Hey guys.. i need advice...
***DISCLAIMER : English isnt my mothertongue so bear with me. ^^'
Anyway..
a few weeks ago, my ex sent me this:
" yo steve i just wanted to say sorry for some of the stuff i said/did. i was in kind of a weird place emotionally. not really an excuse, but it's there and it is what it is so take it as you will. maybe we can be friends again one day. although i completely get it if you don't want to talk or anything. it's cool. i just thought i'd extend an olive branch because i was kind of a dick. peace. "
That's FOUR months after he broke up with me - FOUR months with zero communication whatsoever. (We were in a long-distance relationship btw)
A " hey you. it's cool dude. apology accepted." was all i could say.
It just took me by surprise. I would never expect in a million years he'd talk to me again.
But that's not the real reason why I came to ask your advice. Thing is, I thought I'd just forgive him and move on. But just when I thought I had completely forgotten about him, now that we're 'cool', I keep feeling the need to want to talk to him again. It's been a WHILE since I've opened my AIM (he's one of only 4 friends I have on there). Now, I constantly log in (invisible) to check whether he's on or not or if he left me any messages. Now, I keep stalking his facebook for updates on his life. We're no longer friends on there btw. He did try to add me again but I just ignored his request. Anyway, I've become obsessed again! I didnt realize I still have feelings - strong feelings - for that bastard! ...and I hate it. He hurt me big time and I'm supposed to be mad at him still. Now, I miss him terribly it's frustrating!

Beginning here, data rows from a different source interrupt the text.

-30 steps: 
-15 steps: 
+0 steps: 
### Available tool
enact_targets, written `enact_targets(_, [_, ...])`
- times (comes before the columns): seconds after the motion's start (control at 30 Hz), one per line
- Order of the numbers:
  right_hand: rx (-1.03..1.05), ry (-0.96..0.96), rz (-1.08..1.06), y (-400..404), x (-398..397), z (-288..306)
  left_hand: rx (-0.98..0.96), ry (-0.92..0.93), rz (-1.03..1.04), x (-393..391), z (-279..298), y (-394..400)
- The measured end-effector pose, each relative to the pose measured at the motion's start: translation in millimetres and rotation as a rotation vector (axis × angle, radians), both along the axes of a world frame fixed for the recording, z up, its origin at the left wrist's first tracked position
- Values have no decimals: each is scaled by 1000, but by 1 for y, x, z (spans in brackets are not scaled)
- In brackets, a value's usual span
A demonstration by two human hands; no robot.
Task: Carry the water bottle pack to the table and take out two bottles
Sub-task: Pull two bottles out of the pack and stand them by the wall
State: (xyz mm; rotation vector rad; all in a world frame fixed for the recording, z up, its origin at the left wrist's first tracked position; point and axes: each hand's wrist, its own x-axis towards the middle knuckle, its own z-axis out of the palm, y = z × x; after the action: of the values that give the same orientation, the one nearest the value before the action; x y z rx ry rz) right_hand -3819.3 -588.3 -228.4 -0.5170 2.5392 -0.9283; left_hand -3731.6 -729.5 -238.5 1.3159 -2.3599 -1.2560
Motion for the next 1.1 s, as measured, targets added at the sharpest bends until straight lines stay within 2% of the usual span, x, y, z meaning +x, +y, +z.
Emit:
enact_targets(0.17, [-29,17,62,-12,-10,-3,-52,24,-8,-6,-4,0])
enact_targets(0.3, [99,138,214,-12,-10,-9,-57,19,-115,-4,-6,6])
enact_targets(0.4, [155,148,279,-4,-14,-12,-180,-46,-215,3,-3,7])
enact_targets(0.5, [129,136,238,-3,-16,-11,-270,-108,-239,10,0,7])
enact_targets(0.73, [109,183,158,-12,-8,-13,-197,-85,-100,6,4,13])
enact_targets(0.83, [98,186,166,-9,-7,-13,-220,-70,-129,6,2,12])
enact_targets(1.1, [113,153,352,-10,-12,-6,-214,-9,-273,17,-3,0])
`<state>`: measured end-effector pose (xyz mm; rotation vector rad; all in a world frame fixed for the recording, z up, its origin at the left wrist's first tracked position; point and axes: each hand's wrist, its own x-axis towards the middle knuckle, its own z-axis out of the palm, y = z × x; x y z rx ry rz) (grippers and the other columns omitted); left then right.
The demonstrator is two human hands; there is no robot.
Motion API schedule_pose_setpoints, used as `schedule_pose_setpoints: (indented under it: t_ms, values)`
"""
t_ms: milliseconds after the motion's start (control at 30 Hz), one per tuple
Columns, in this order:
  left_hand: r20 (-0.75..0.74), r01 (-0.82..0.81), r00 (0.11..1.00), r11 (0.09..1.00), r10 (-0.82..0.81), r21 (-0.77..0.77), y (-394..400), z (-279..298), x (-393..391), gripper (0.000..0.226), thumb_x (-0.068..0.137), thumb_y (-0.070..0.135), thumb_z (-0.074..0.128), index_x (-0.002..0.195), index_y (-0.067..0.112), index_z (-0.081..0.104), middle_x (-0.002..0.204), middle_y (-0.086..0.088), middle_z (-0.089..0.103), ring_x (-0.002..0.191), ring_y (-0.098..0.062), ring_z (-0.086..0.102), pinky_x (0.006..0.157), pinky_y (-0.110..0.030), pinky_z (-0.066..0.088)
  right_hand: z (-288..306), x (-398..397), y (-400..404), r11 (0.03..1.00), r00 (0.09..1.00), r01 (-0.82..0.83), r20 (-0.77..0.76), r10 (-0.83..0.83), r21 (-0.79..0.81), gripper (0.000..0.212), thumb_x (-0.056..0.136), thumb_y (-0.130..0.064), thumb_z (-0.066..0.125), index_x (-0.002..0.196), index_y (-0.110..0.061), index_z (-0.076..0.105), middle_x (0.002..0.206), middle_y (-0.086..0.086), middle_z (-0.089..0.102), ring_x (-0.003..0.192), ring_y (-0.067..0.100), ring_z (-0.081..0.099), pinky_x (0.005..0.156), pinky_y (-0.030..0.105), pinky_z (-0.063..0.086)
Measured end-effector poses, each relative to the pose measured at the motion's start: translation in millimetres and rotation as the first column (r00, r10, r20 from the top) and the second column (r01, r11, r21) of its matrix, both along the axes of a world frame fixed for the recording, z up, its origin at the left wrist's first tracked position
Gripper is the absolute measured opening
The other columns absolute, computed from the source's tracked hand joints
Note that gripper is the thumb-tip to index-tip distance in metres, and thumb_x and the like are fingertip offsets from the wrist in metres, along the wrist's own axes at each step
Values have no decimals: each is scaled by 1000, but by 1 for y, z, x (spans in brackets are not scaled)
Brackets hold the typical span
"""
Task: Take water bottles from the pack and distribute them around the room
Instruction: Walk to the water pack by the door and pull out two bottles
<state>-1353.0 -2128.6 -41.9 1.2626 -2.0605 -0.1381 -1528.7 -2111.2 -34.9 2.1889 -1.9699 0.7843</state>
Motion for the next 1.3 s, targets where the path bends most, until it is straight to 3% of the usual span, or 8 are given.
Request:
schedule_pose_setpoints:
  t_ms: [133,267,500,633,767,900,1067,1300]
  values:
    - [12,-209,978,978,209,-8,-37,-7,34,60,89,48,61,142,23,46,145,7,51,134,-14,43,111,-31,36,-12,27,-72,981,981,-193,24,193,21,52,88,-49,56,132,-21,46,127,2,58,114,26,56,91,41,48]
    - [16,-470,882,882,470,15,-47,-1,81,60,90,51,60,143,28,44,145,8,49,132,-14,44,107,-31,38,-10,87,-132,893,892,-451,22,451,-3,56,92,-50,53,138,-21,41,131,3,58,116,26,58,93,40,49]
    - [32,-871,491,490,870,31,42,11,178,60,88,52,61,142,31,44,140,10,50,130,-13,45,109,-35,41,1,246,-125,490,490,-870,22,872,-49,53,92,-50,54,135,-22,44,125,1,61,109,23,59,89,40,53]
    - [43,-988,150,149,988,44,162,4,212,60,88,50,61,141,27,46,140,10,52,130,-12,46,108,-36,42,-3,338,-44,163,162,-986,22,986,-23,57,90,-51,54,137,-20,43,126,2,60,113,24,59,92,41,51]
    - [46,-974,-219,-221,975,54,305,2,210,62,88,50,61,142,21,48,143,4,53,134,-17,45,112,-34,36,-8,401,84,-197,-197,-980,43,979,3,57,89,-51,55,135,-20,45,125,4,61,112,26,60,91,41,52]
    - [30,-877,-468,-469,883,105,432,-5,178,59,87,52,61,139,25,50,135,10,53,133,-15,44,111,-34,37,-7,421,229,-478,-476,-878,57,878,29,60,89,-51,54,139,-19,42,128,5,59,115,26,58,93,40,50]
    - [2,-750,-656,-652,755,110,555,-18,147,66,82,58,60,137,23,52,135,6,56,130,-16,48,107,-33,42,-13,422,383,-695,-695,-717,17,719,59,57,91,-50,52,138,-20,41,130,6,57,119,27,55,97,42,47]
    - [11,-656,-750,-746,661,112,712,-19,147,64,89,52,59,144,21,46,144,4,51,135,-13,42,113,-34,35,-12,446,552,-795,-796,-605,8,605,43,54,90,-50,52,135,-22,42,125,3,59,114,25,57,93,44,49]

I tried so hard to avoid anymore contact with him after he sent me that message but to no avail. Well, we never really talked a lot like we used to - just exchanged some 'Hi's and watchu up to's'. He didn't really make any effort to contact me again either. We only talked whenever I went online. He's always the first to say 'Hi' - I'd only sit there and wait until he talked to me. Few days passed, and I just stopped talking to him again - thinking I was just reading too much into his apology. But that never stopped the stalking though.
Two days ago, I decided to go online to see if he were around. He seemed really happy to see me there and was kinda talkative, just like old times. That's when things got a little more confusing. Out of the blue, he sent me a link to this video:
I thought it was another one of those stupid videos he loved to send me. Well, at first I really thought it was stupid coz I thought the woman in the video seemed completely crazy and I couldn't make out a word she was saying (OKay, maybe 2 or 3 words, but still). That's when I asked why he sent me that vid. "Idunno. I think it's a nice song." he said. So I googled the lyrics to the song:
Out on the wiley, windy moors
We'd roll and fall in green
You had a temper, like my jealousy
Too hot, too greedy
How could you leave me?
When I needed to possess you?
I hated you, I loved you too
Bad dreams in the night
They told me I was going to lose the fight
Leave behind my wuthering, wuthering
Wuthering Heights
Heathcliff, its me, Cathy come home
I'm so cold, let me in-a-your window
Oh it gets dark, it gets lonely
On the other side from you
I pine alot, I find the lot
Falls through without you
I'm coming back love, cruel Heathcliff
My one dream, my only master
Too long I roam in the night
I'm coming back to his side to put it right
I'm coming home to wuthering, wuthering,
Wuthering Heights
Oh let me have it, let me grab your soul away
Oh let me have it, let me grab your soul away
You know it's me, Cathy
So apparently, it's about this girl, Cathy, who pleads to Heathcliff to take her back in again...something like that.
Surprised me? YES. Made me hopeful? VERY.
I didnt ask further. I was scared to ask if it meant anything to him. So I just said it's nice and if I'm ever having a son, I would name him Heathcliff coz i thought it was a cool name. He said if he had a son he'd name him Biscuit. lol and said "I wanna have your babies and name them all Biscuit." O.o
We talked again today and it was nothing like the other day. The 'conversation' we had today was just dull. Seemed like he was not interested.
Please, tell me I'm not reading too much into this. Please tell me what I should do. I admit I still love him. But I dont wanna ask if he still feels the same way. I'm scared of getting rejected again. Rejection hurts so much. I dont think I can stand another one.